Researchers speculate that Advexin may have a direct cancer killing effect as well as enhance anticancer effects of treatment since cancer therapy often damages the DNA of cancer cells. A normal p53 should recognize this damage and halt replication or induce apoptosis of the cancer cell.

Researchers from Japan recently conducted a clinical trial to evaluate the tolerability and effectiveness of repeat administrations of Advexin in patients with NSCLC. This trial included 15 patients with advanced or recurrent NSCLC that had a mutation within the p53 gene. Nine patients were treated with escalated doses of Advexin, and six were treated with Advexin plus the chemotherapy agent Platinol® (cisplatin).

  • Thirteen patients were evaluable for responses to therapy: One patient achieved a partial regression of cancer; 10 patients had disease stabilization (three for more than 9 months), and two patients experienced disease progression.
  • There were no side effects that resulted in a dose reduction.
  • The most common side effect was a fever that typically resolved itself within 24 hours.

The researchers concluded that repeat administration of Advexin appears well tolerated and effective in the treatment of advanced NSCLC in patients with a p53 mutation. Future trials further evaluating Advexin in the treatment of NSCLC are warranted.

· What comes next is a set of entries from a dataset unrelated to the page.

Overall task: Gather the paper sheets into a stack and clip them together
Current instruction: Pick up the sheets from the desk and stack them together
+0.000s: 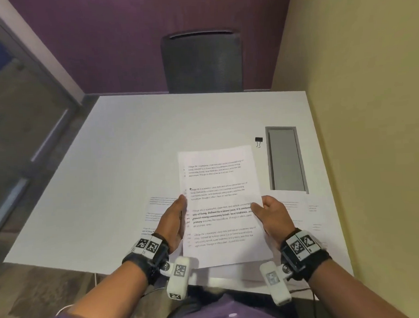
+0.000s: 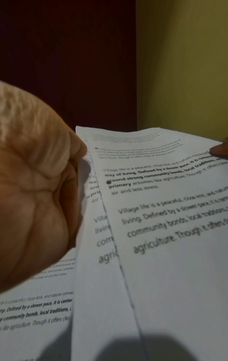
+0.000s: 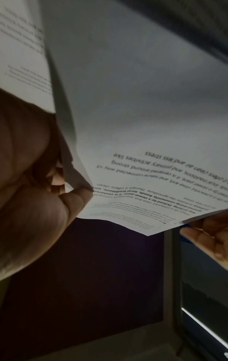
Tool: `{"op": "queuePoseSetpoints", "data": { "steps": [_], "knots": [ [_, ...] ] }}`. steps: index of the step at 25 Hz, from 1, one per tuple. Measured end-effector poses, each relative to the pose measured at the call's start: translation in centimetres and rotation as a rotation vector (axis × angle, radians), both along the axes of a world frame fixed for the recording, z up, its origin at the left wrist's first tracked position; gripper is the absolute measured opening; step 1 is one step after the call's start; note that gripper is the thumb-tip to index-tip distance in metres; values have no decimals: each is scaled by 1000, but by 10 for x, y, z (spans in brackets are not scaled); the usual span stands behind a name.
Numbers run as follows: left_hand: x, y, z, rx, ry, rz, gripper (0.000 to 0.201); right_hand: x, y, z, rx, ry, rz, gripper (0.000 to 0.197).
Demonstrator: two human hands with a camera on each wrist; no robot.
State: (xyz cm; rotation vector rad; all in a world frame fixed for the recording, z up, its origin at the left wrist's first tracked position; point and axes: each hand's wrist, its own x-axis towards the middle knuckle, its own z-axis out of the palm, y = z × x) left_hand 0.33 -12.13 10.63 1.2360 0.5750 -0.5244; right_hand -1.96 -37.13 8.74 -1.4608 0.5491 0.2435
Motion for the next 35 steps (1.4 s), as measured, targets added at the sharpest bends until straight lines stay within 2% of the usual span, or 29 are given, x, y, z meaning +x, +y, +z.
{"op": "queuePoseSetpoints", "data": {
  "steps": [2, 4, 6, 8, 10, 14, 17, 21, 28, 33, 35],
  "knots": [
    [6, 9, 4, 49, -44, -80, 32, 0, 17, 3, -15, -49, -31, 11],
    [14, 22, 2, 146, -78, -145, 24, 3, 34, 4, -72, -89, -35, 16],
    [21, 38, -4, 196, -95, -158, 22, 9, 51, 1, -159, -91, 13, 31],
    [28, 56, -9, 198, -93, -185, 22, 11, 68, 1, -146, -61, 44, 54],
    [34, 73, -4, 220, -91, -214, 23, 14, 88, 4, -131, -57, 86, 63],
    [46, 102, -9, 201, -83, -275, 29, 22, 121, -2, -95, -8, 42, 43],
    [54, 118, -13, 179, -88, -310, 25, 26, 136, -3, -82, 4, -26, 33],
    [60, 123, -13, 192, -128, -415, 24, 21, 141, -4, -93, 16, -74, 33],
    [63, 119, -21, 122, -101, -452, 26, 12, 132, 7, -28, 22, -40, 40],
    [61, 104, -22, 92, -103, -428, 24, 5, 119, 10, 11, -1, -36, 38],
    [62, 96, -24, 80, -100, -368, 26, 5, 112, 7, 86, 7, -46, 35]
  ]
}}
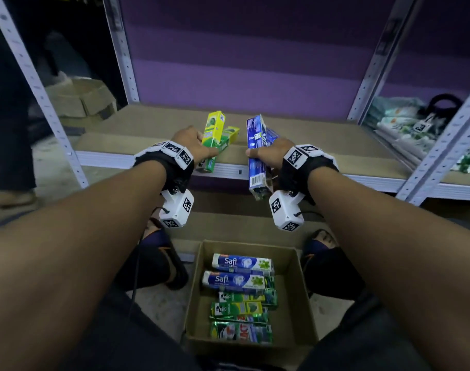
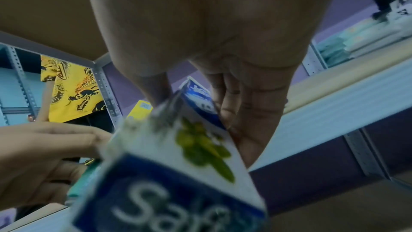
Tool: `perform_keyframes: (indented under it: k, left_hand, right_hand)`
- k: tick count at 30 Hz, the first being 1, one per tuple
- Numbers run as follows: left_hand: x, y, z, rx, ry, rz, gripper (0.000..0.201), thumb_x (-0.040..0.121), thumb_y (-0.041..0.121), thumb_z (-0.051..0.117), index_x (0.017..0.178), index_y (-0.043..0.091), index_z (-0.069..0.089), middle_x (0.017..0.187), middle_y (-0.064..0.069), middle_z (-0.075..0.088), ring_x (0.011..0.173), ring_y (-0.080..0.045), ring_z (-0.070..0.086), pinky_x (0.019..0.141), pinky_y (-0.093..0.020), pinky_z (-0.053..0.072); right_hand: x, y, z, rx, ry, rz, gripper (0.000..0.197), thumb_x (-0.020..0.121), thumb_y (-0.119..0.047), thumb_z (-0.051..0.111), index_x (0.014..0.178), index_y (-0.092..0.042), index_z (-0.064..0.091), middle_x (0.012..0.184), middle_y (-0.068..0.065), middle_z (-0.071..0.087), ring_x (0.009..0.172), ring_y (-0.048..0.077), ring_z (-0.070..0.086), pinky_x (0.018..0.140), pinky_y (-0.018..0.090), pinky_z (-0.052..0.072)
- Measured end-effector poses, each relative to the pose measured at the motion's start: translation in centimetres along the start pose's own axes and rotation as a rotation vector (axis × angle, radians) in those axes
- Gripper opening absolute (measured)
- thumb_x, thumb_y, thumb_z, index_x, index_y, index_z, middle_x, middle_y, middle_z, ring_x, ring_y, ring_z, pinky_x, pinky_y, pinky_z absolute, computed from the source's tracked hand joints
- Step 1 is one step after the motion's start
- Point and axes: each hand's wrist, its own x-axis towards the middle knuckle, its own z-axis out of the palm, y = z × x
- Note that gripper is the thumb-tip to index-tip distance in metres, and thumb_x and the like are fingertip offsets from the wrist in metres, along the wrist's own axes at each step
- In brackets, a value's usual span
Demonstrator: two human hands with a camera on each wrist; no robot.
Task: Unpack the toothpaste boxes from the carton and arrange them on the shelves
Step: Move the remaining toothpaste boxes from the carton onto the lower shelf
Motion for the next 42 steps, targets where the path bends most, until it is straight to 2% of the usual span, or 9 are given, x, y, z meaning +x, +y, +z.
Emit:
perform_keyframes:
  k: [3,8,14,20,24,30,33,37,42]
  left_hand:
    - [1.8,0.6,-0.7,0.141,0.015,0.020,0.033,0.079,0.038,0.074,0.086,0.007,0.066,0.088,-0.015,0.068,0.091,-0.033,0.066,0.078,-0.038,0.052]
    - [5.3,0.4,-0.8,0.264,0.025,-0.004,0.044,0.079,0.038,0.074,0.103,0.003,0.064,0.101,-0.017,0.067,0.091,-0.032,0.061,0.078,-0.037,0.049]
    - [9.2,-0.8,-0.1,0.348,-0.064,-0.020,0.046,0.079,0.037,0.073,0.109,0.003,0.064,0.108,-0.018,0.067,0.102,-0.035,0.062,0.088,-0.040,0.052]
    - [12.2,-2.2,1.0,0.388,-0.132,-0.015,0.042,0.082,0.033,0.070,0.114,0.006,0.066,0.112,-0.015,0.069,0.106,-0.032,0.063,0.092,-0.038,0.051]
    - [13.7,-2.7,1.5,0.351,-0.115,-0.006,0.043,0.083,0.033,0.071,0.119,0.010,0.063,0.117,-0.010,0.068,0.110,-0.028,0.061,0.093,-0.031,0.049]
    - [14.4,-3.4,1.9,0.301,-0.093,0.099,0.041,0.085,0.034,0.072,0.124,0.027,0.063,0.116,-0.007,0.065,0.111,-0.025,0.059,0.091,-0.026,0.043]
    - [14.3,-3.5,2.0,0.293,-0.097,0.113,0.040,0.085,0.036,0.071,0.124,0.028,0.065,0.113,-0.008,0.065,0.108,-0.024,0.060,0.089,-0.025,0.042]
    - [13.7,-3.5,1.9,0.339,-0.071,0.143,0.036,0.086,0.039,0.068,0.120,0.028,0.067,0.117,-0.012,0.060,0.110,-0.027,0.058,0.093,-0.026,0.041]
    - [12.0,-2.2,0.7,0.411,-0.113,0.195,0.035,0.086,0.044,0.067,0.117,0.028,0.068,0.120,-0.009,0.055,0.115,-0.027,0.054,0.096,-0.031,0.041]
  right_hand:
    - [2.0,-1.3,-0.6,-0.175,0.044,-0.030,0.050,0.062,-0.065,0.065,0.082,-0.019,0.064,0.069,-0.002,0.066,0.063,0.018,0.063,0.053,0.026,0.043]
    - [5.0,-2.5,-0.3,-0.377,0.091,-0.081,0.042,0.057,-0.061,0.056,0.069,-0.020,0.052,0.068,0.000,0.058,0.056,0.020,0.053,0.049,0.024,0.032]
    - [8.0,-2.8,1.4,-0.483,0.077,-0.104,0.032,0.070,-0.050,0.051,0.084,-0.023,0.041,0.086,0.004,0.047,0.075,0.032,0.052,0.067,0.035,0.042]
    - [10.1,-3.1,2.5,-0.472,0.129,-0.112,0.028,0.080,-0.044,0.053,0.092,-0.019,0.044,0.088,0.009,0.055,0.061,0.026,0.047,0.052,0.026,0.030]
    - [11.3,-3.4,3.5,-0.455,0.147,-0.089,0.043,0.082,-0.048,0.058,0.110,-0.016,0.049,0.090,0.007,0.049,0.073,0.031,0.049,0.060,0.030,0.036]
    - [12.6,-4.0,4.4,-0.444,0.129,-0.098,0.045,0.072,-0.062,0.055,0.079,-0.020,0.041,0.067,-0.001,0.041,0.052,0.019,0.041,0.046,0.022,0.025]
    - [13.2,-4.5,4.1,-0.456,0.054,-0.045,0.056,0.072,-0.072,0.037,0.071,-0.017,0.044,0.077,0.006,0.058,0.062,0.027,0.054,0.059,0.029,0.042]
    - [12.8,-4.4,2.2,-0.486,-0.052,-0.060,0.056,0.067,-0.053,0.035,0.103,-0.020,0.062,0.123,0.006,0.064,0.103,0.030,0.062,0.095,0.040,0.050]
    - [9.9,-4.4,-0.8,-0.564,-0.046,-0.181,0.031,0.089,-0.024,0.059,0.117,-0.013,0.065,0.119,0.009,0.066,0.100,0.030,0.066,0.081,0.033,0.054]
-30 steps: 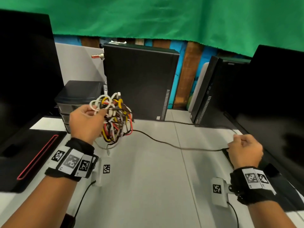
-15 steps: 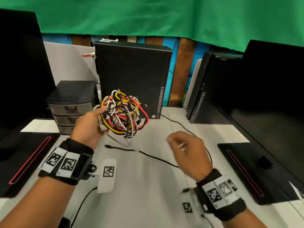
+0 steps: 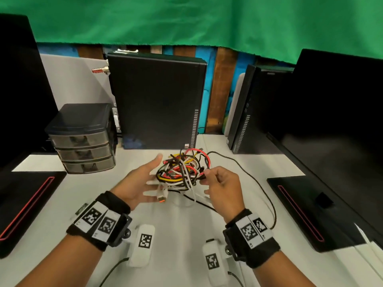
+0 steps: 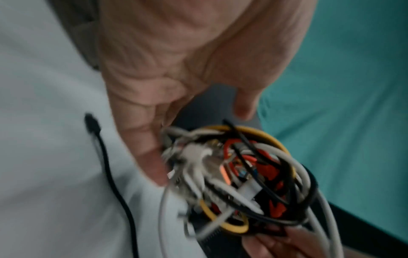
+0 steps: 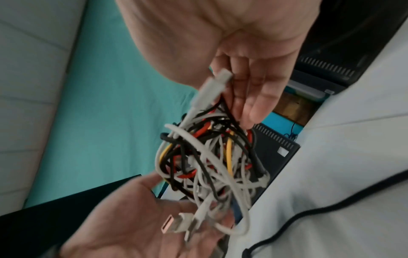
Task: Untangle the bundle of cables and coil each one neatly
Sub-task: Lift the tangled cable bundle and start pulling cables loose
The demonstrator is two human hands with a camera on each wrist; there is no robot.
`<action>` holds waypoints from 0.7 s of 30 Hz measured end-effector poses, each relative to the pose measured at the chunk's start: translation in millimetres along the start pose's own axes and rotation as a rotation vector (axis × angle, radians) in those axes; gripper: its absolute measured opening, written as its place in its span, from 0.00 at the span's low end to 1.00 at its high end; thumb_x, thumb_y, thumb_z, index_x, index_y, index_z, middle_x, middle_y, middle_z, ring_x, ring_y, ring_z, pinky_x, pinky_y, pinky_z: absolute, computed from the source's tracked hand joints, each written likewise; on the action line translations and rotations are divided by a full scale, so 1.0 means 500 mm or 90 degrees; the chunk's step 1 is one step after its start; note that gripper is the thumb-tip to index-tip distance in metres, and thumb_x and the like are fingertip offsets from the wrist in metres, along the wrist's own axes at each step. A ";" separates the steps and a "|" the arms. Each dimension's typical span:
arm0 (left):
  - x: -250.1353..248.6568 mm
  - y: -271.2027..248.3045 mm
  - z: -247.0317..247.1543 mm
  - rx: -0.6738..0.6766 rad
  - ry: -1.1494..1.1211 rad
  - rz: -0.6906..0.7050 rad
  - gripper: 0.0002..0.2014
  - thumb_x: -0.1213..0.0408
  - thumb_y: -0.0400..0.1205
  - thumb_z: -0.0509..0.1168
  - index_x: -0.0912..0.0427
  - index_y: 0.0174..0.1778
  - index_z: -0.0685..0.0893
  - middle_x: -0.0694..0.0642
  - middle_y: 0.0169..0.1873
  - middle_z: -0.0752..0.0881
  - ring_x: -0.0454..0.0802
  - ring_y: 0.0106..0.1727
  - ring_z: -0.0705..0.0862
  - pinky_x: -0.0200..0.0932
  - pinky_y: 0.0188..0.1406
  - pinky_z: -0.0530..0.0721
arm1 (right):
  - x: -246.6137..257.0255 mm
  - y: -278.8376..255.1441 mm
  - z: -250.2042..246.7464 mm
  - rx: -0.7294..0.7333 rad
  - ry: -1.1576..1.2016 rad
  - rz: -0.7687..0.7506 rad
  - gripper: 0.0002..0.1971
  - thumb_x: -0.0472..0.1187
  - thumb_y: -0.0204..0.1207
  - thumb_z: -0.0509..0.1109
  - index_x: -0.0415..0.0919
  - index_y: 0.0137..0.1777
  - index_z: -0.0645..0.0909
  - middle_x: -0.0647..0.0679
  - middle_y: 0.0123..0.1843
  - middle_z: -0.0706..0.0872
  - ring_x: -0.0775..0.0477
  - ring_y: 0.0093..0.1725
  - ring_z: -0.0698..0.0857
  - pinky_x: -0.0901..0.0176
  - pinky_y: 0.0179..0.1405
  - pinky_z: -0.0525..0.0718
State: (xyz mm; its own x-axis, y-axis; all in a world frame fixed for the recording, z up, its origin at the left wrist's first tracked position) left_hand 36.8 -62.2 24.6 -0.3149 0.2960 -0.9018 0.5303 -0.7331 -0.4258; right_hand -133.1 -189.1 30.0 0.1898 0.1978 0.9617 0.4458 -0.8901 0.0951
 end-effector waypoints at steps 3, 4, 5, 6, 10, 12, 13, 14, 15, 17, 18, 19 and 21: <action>-0.017 -0.014 0.026 0.043 0.244 0.154 0.75 0.16 0.43 0.71 0.37 0.87 0.48 0.39 0.81 0.60 0.49 0.83 0.62 0.58 0.82 0.63 | 0.000 -0.002 -0.003 0.046 -0.011 -0.010 0.12 0.38 0.86 0.63 0.39 0.40 0.81 0.44 0.41 0.91 0.49 0.42 0.90 0.39 0.44 0.91; -0.018 -0.021 0.045 0.063 0.381 0.214 0.77 0.18 0.42 0.73 0.35 0.86 0.42 0.36 0.84 0.50 0.46 0.87 0.50 0.57 0.85 0.55 | 0.005 -0.003 0.000 0.077 0.019 -0.015 0.12 0.36 0.87 0.62 0.39 0.40 0.79 0.40 0.42 0.90 0.50 0.41 0.89 0.45 0.40 0.91; -0.010 -0.021 0.058 0.056 0.517 0.257 0.77 0.21 0.44 0.75 0.35 0.86 0.39 0.35 0.84 0.45 0.45 0.87 0.43 0.57 0.86 0.51 | 0.015 -0.006 0.003 0.114 0.048 -0.022 0.12 0.35 0.87 0.62 0.38 0.41 0.78 0.38 0.42 0.89 0.51 0.39 0.88 0.52 0.36 0.89; -0.003 -0.016 0.065 0.026 0.600 0.303 0.74 0.25 0.47 0.78 0.37 0.86 0.42 0.36 0.84 0.49 0.46 0.87 0.47 0.57 0.86 0.54 | 0.024 -0.008 0.006 0.147 0.070 -0.034 0.11 0.35 0.87 0.61 0.36 0.42 0.78 0.38 0.40 0.88 0.51 0.38 0.86 0.57 0.35 0.87; 0.008 0.011 0.037 -0.096 0.579 0.393 0.39 0.36 0.64 0.79 0.37 0.71 0.73 0.38 0.56 0.88 0.40 0.56 0.87 0.46 0.58 0.86 | 0.043 -0.005 -0.011 0.149 0.077 -0.043 0.09 0.36 0.85 0.66 0.32 0.45 0.83 0.53 0.26 0.82 0.56 0.29 0.80 0.66 0.35 0.81; 0.015 0.007 0.042 -0.058 0.601 0.391 0.24 0.38 0.68 0.78 0.38 0.57 0.85 0.34 0.44 0.90 0.31 0.45 0.87 0.40 0.49 0.87 | 0.044 0.002 -0.026 0.136 0.075 -0.018 0.11 0.41 0.82 0.71 0.34 0.43 0.87 0.50 0.23 0.81 0.53 0.25 0.78 0.59 0.39 0.82; 0.018 0.002 0.047 -0.052 0.596 0.394 0.17 0.40 0.69 0.78 0.39 0.49 0.87 0.33 0.40 0.90 0.29 0.42 0.86 0.36 0.45 0.86 | 0.047 0.004 -0.031 0.144 0.060 -0.012 0.11 0.42 0.81 0.73 0.36 0.41 0.89 0.47 0.23 0.81 0.51 0.26 0.78 0.54 0.44 0.83; 0.019 -0.001 0.051 -0.058 0.574 0.398 0.12 0.43 0.70 0.79 0.40 0.43 0.87 0.33 0.37 0.89 0.29 0.40 0.86 0.35 0.42 0.85 | 0.050 0.005 -0.036 0.161 0.058 -0.012 0.10 0.42 0.81 0.73 0.38 0.41 0.90 0.46 0.24 0.81 0.51 0.27 0.79 0.54 0.48 0.83; 0.021 0.002 0.051 -0.068 0.539 0.394 0.10 0.45 0.70 0.80 0.42 0.40 0.87 0.35 0.36 0.90 0.30 0.39 0.86 0.36 0.42 0.85 | 0.057 0.003 -0.041 0.188 0.075 -0.018 0.09 0.39 0.81 0.73 0.37 0.41 0.90 0.46 0.25 0.81 0.52 0.29 0.80 0.57 0.49 0.82; 0.022 0.022 0.033 -0.105 0.454 0.367 0.09 0.50 0.71 0.81 0.46 0.39 0.90 0.39 0.36 0.91 0.34 0.38 0.88 0.43 0.45 0.89 | 0.073 -0.004 -0.056 0.247 0.158 -0.028 0.08 0.37 0.78 0.73 0.32 0.41 0.88 0.46 0.28 0.82 0.51 0.34 0.83 0.58 0.51 0.81; 0.021 0.034 0.015 -0.127 0.410 0.342 0.09 0.51 0.71 0.81 0.48 0.40 0.90 0.41 0.36 0.92 0.37 0.39 0.90 0.46 0.47 0.90 | 0.081 -0.008 -0.067 0.270 0.202 -0.028 0.12 0.41 0.76 0.74 0.31 0.40 0.86 0.46 0.27 0.80 0.48 0.34 0.82 0.55 0.51 0.82; 0.018 0.043 -0.004 -0.148 0.371 0.318 0.09 0.51 0.71 0.82 0.49 0.40 0.91 0.42 0.36 0.92 0.40 0.39 0.91 0.50 0.49 0.90 | 0.088 -0.013 -0.079 0.291 0.222 -0.022 0.17 0.47 0.74 0.73 0.30 0.39 0.84 0.46 0.25 0.77 0.46 0.32 0.80 0.51 0.53 0.82; 0.010 0.050 -0.033 -0.180 0.336 0.300 0.09 0.53 0.70 0.82 0.49 0.41 0.91 0.43 0.36 0.93 0.43 0.39 0.92 0.53 0.50 0.91 | 0.094 -0.016 -0.097 0.310 0.152 0.002 0.24 0.60 0.77 0.71 0.35 0.42 0.88 0.47 0.21 0.71 0.46 0.26 0.76 0.44 0.60 0.82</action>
State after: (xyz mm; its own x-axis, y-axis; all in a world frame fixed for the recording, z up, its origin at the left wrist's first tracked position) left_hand 61.5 -68.7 8.4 0.3754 0.2963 -0.8782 0.7197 -0.6903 0.0747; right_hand -170.1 -192.6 86.7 0.0126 0.0460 0.9989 0.8101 -0.5861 0.0168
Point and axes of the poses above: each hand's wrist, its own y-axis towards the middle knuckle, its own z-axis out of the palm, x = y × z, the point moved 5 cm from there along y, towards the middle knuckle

Patients with advanced NSCLC may wish to speak with their physician regarding their individual risks and benefits of participating in a clinical trial further evaluating Advexin or other promising therapeutic strategies. Two sources of information regarding ongoing clinical trials include the National Cancer Institute (www.cancer.gov) and www.cancerconsultants.com.

Reference: Fujiwara T, Tanaka N, Kanazawa S, et al. Multicenter Phase I Study of Repeated Intratumoral Delivery of Adenoviral p53 in Patients With Advanced Non–Small-Cell Lung Cancer. Journal of Clinical Oncology. 2006; 24: 1689-1699.